The industrial-scale production of oil in Masjid-i-Soleyman (MIS) required mounting specific installations, some of which emerged in Iran for the first time in history. A case in point was an air train linking Bibian refinery to Tombi railway station.
This air road, which was 10 kilometers long, used to transfer sulfur from Bibian refinery to Tombi before being loaded on trains to be transported to Darkhazineh jetty and reach Abadan and Ahvaz on tugboats. The sulfur used in this way was either consumed domestically or exported.
Some oil wells in MIS contained a large amount of sour gas, whose sulfur content is high and whose consumption required separation of sulfur. The first treatment facilities which had been built in Bibian area of MIS to process oil handled such task. That was when the Abadan refinery, the first oil treatment facility in the Middle East, had yet to be built and become operational. Of course, the small-sized Bibian refinery was still working even years after the Abadan refinery came online. Sour gas was transferred to Bibian refinery to be converted into a red-colored liquid in the sulfur manufacturing section. This pipeline was carried into two pools in pipelines. Outside the factory, two workers dressed in special overall and holding hoes spread the liquid in the pools such that the liquid was as high as 10 centimeters in the pools.
Having been thrown into the pools, the red liquid turned yellow after exposure to weather. Then, it was converted from liquid to solid state. After that, the solid sulfur were broken into pieces with axes and taken away in wheelbarrows to roofed depots.
In order to transfer sulfur to the railway station, an air train (similar to what we know today as cable car) was used. In this system, each wagon was loaded with sulfur after passing through the depot. After that, the wagons were cabled up and after crossing long poles they travelled a distance of around 10 kilometers as far away as Darkhazineh Port off the Karoun River. At the end of the road, the wagons unloaded sulfur into freight wagons before making a U-turn and take the way back for the resumption of transfer and loading operations.
The interesting thing was that throughout the route back certain facilities had been mounted to avoid sulfur being thrown on the road where vehicles and trucks ran.
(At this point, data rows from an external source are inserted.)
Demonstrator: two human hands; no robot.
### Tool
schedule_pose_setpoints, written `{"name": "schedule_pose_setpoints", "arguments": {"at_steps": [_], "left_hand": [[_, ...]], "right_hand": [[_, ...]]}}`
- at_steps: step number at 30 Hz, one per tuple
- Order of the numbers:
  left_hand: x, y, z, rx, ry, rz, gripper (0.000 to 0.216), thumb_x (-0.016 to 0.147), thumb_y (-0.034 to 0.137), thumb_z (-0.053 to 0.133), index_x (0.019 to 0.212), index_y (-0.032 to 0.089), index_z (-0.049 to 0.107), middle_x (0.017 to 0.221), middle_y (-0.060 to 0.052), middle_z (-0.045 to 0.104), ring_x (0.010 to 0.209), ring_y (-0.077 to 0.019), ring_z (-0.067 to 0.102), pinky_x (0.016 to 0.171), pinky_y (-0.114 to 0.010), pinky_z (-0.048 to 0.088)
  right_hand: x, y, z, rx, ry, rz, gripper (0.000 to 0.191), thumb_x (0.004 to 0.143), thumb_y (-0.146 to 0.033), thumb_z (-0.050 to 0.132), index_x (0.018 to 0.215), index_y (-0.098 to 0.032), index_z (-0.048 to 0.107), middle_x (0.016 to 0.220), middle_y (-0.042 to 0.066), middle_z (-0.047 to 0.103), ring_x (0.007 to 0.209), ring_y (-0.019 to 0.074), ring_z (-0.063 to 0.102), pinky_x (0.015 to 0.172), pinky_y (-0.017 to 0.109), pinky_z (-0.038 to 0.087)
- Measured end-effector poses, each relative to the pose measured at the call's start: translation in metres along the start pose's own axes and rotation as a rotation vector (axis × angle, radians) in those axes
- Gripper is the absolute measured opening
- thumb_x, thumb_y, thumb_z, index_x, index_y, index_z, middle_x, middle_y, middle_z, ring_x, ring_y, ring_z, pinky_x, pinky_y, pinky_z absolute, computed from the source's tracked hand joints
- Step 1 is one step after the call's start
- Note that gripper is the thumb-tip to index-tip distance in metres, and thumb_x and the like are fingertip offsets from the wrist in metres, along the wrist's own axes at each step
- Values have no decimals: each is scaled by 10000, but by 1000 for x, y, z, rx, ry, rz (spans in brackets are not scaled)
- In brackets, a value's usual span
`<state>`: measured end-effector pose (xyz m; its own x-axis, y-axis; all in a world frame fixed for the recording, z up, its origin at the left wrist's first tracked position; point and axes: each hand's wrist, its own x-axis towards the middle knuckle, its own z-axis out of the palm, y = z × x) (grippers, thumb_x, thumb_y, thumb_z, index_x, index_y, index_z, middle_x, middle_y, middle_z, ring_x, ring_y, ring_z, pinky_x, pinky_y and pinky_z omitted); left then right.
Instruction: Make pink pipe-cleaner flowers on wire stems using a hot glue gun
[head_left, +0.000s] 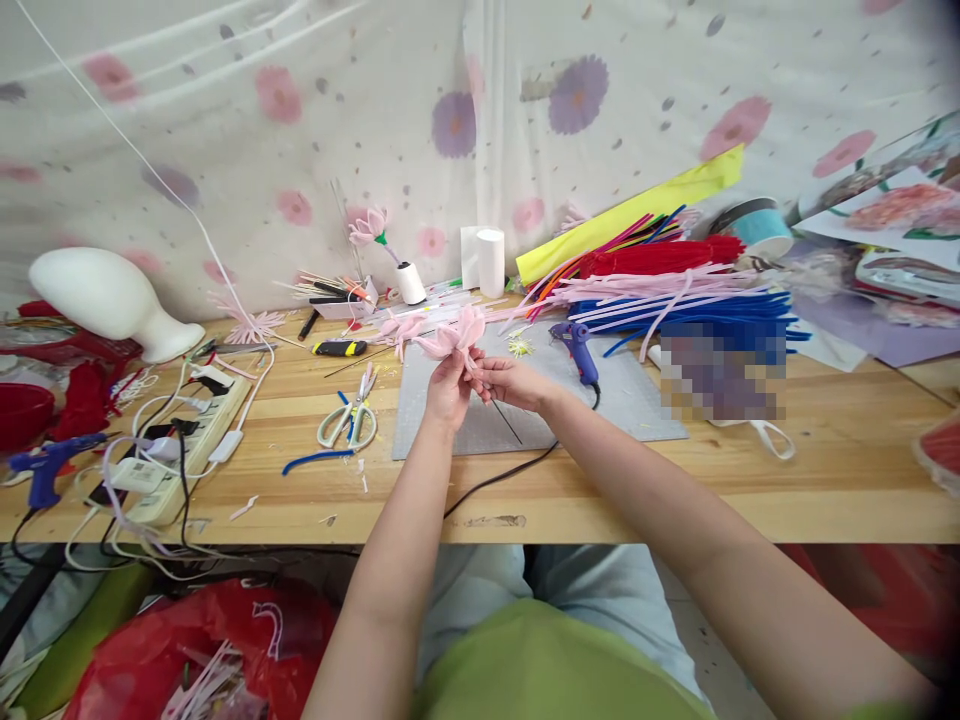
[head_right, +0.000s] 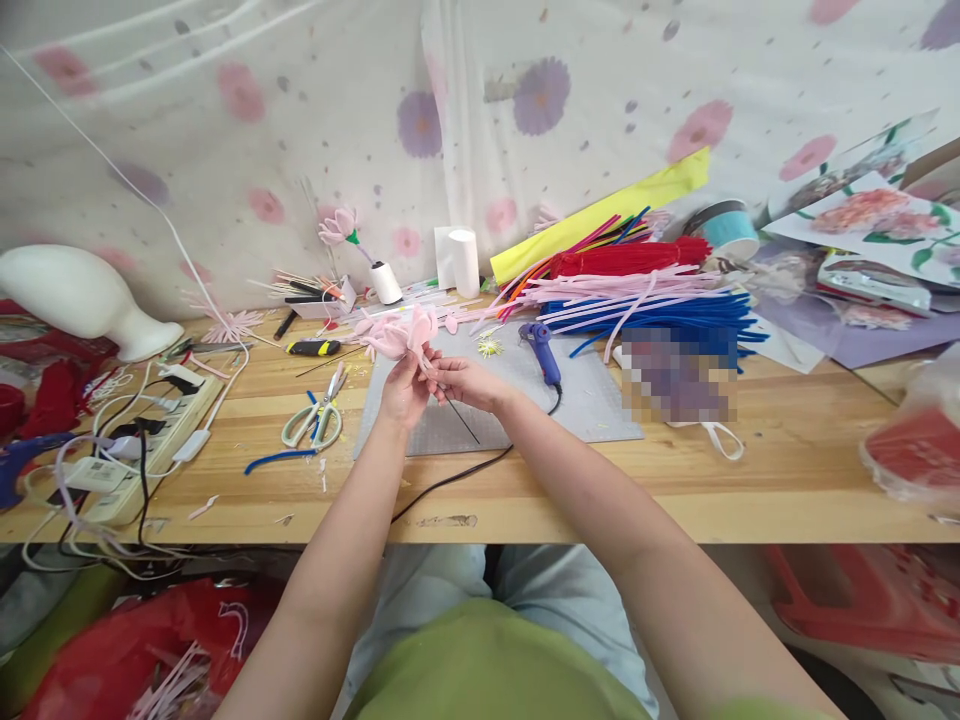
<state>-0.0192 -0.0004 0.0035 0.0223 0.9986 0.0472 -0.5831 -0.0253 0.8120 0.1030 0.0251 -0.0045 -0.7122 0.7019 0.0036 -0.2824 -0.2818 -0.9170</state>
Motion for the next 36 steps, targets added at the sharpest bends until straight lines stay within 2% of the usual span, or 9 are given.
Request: {"name": "schedule_pose_setpoints", "arguments": {"at_steps": [3,5,8,16,21,24,28,32,36], "left_hand": [[3,8,-5,35,50,51,359,532,443,784,701,162,640,727,-8,655,596,-95,594,504,-211,459],[6,17,-10,100,79,123,340,508,414,798,676,163,643,694,2,655,652,-106,612,605,-231,483],[9,37,-19,339,30,214,308,512,404,786,656,163,658,630,8,644,616,-110,588,633,-262,477],[8,104,-35,1085,-183,358,184,585,332,674,563,162,607,652,-15,653,708,-169,589,710,-310,481],[-3,103,-50,1298,-241,310,145,652,300,578,645,162,622,750,-34,674,764,-178,598,739,-293,478],[-5,90,-60,1317,-208,224,123,636,270,574,670,166,628,727,-17,670,738,-175,598,705,-279,483],[-4,73,-67,1162,-94,267,90,578,194,608,658,186,649,679,-20,666,695,-180,595,684,-287,484],[-4,65,-62,1013,24,275,104,527,130,629,609,188,657,645,-28,656,643,-171,569,633,-285,472],[-4,64,-55,888,32,297,90,494,171,686,569,178,637,638,-21,639,636,-159,551,626,-287,469]], "right_hand": [[2,-3,2,-99,27,-32,264,686,-391,699,806,-163,644,763,4,627,660,80,564,680,246,468],[1,-10,3,-164,123,-130,240,682,-331,703,863,-181,650,875,10,639,797,97,582,793,268,457],[-2,-26,5,-98,207,-273,281,679,-240,674,956,-219,632,994,6,634,938,122,574,875,294,437],[4,-56,10,78,28,-279,516,620,-93,529,1113,-237,569,1079,18,642,994,153,586,907,330,435],[6,-47,15,6,35,-221,465,673,-144,571,1129,-237,579,1053,15,647,983,143,582,913,319,421],[7,-41,21,-143,90,-217,383,706,-228,616,1088,-237,609,1029,9,650,957,146,581,893,320,421],[10,-40,29,-317,170,-233,236,696,-301,642,894,-173,658,894,16,664,844,142,591,819,302,434],[12,-41,32,-319,253,-242,241,659,-315,657,852,-171,644,842,10,661,799,139,592,753,287,445],[10,-41,33,-271,257,-242,268,629,-318,673,850,-173,633,825,9,655,760,130,585,727,279,441]]}}
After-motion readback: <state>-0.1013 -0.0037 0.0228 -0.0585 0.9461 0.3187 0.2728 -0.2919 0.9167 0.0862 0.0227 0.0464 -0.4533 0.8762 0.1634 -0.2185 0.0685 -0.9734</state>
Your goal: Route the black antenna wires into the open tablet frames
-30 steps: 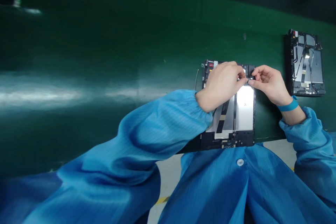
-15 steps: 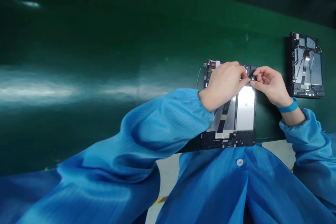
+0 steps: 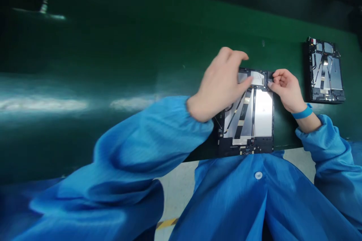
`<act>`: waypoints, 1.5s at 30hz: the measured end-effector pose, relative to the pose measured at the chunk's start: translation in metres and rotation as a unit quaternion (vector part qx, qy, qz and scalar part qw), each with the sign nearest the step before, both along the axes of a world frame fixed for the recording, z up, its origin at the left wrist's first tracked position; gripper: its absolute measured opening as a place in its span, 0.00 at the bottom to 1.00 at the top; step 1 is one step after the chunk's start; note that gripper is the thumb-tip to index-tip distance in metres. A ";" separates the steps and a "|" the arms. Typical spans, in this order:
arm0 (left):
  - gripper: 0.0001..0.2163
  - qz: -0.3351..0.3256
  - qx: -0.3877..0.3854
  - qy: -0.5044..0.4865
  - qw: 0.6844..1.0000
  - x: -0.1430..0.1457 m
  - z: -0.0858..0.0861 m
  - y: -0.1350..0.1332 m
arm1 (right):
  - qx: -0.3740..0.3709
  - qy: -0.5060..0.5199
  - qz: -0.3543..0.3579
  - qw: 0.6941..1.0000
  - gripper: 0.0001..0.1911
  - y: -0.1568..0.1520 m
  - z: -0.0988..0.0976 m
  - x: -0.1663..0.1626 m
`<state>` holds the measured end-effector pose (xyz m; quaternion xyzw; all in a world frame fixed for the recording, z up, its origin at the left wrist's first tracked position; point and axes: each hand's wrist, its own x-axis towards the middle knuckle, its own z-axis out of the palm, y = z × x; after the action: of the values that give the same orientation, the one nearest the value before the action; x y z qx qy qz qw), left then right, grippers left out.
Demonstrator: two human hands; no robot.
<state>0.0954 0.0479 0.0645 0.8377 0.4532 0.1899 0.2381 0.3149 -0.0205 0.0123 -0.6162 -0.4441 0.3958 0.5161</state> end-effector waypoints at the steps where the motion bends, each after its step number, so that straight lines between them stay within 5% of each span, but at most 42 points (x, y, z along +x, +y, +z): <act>1: 0.18 0.040 -0.011 0.024 0.999 -0.012 0.004 -0.001 | 0.000 0.027 -0.027 0.999 0.15 0.000 -0.002 0.002; 4: 0.15 0.119 -0.078 0.120 0.983 -0.047 0.006 -0.005 | -0.011 0.044 -0.100 0.994 0.17 -0.003 -0.006 0.007; 6: 0.12 0.104 -0.145 0.143 0.974 -0.062 0.000 -0.011 | -0.030 0.024 -0.102 0.994 0.18 -0.004 -0.005 0.008; 9: 0.06 0.062 -0.265 0.068 0.960 -0.073 -0.013 -0.020 | -0.044 0.020 -0.064 0.997 0.17 0.001 -0.004 0.004; 13: 0.03 0.085 -0.345 -0.036 0.934 -0.079 -0.022 -0.032 | -0.006 -0.049 -0.029 0.998 0.14 0.009 0.006 -0.005; 16: 0.04 0.074 -0.337 -0.029 0.938 -0.084 -0.018 -0.042 | 0.036 -0.159 0.010 0.987 0.13 0.004 0.024 -0.022; 20: 0.08 0.045 -0.340 -0.012 0.939 -0.084 -0.010 -0.054 | 0.040 -0.240 0.165 0.956 0.06 -0.008 0.050 -0.061; 25: 0.05 0.071 -0.348 -0.046 0.934 -0.081 -0.014 -0.060 | 0.010 -0.272 0.311 0.910 0.06 -0.009 0.058 -0.100; 33: 0.03 0.097 -0.413 -0.132 0.896 -0.084 -0.022 -0.061 | -0.040 -0.306 0.361 0.880 0.07 -0.005 0.053 -0.112; 40: 0.07 0.095 -0.271 -0.177 0.941 -0.090 0.004 -0.080 | -0.052 -0.280 0.429 0.857 0.09 -0.002 0.056 -0.117; 45: 0.04 0.091 -0.232 -0.196 0.948 -0.090 0.003 -0.088 | -0.038 -0.243 0.488 0.838 0.14 -0.001 0.057 -0.112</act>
<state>0.0051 -0.0406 0.0679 0.6608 0.5031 0.2606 0.4921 0.2030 -0.0216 0.0691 -0.4150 -0.7829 0.4506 0.1084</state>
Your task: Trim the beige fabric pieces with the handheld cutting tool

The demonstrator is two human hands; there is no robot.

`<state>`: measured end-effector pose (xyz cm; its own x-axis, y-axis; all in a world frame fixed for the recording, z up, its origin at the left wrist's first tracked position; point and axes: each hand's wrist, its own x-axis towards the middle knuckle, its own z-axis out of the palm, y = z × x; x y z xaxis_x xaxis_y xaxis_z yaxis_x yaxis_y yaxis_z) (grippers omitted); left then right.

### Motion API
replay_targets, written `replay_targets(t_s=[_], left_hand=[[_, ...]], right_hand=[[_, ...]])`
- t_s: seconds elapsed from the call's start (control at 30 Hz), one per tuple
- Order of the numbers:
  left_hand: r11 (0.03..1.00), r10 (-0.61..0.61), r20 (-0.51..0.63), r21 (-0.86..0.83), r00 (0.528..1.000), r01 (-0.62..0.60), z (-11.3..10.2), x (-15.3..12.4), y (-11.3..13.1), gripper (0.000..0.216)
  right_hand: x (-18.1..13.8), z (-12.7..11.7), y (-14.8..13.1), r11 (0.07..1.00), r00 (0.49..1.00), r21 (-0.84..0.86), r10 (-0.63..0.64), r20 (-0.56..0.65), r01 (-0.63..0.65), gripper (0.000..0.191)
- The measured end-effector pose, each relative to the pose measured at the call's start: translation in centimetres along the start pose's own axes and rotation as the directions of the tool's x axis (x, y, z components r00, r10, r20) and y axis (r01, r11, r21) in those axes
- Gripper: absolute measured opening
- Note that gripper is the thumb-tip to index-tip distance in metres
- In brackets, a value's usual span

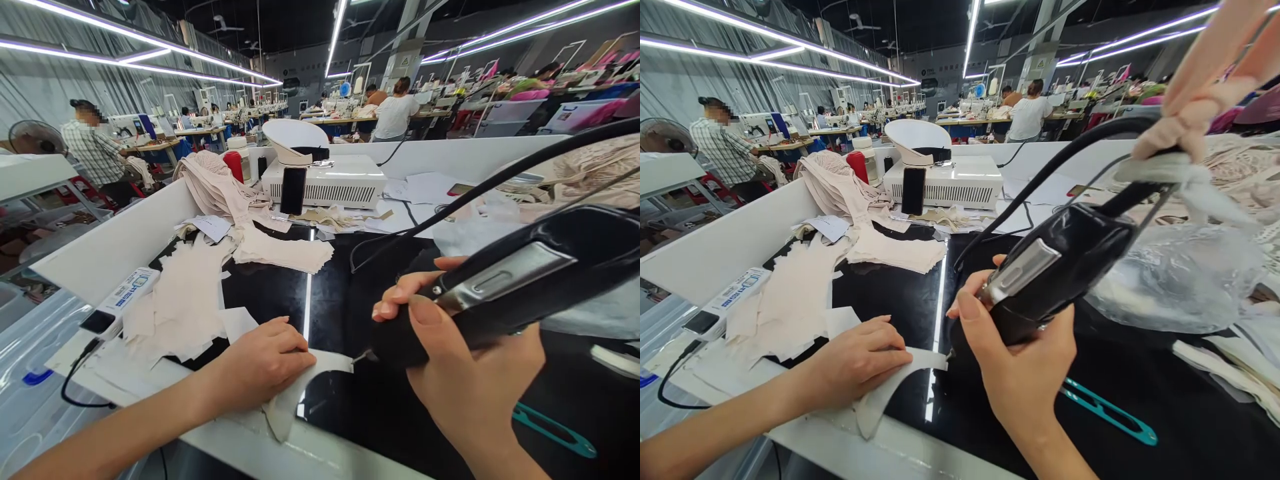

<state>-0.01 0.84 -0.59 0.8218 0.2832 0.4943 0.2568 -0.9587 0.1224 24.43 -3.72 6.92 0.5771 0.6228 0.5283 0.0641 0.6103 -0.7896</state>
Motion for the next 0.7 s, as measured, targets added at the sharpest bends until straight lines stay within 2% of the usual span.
replay_targets(t_s=[0.2, 0.33, 0.47, 0.57, 0.7], left_hand=[[0.999, -0.017, 0.003, -0.046, 1.0, 0.017, -0.1, 0.4, 0.4, 0.018], [0.998, -0.006, -0.004, -0.068, 1.0, 0.006, -0.4, 1.6, 0.9, 0.028], [0.995, 0.028, -0.035, -0.1, 0.999, -0.032, 0.3, 3.0, 1.2, 0.026], [0.995, 0.027, 0.004, -0.093, 1.0, -0.026, 1.1, 3.7, 1.4, 0.025], [0.999, -0.012, 0.109, -0.049, 0.994, 0.018, 1.7, 3.9, 1.5, 0.022]], right_hand=[[-0.1, 0.0, 0.1, 1.0, 1.0, 0.003, 0.008, 0.011, -0.008, 0.06], [-0.2, 0.0, 0.0, 1.0, 1.0, -0.002, 0.001, 0.014, -0.001, 0.062], [-0.1, 0.2, -0.2, 1.0, 1.0, -0.02, 0.014, 0.009, -0.014, 0.056], [0.0, 0.3, -0.3, 0.999, 1.0, -0.038, 0.008, -0.001, -0.008, 0.052], [0.2, 0.5, -0.4, 0.999, 1.0, -0.045, -0.001, -0.006, 0.001, 0.048]])
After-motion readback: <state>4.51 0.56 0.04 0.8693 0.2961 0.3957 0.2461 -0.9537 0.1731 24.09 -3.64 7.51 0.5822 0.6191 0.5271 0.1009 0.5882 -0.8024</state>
Another thing that is still stuck in my memory is that schoolchildren used to coat statues with sulfur and present as handicraft. Clay statues were given to workers who worked at sulfur pools or Bibian refinery and they dipped them into melting sulfur. The product was attractive lemon-colored statues coated with sulfur.
One day, a group of workers had decided to use the Bibian cable care to reach Tombi. They get on one of them and decide to jump out when the cable car unloads sulfur and takes the way back. But at the end of the road, they fail to jump out on time and they fall into the freight wagons that were waiting to receive sulfur. It was not the end of story. After that other sulfur-carrying cable cars arrive and dump sulfur over them.
Later on, sour gas was piped from MIS to Mahshahr Petrochemical Plant. As far as I know, today there remains only two pools from all those facilities.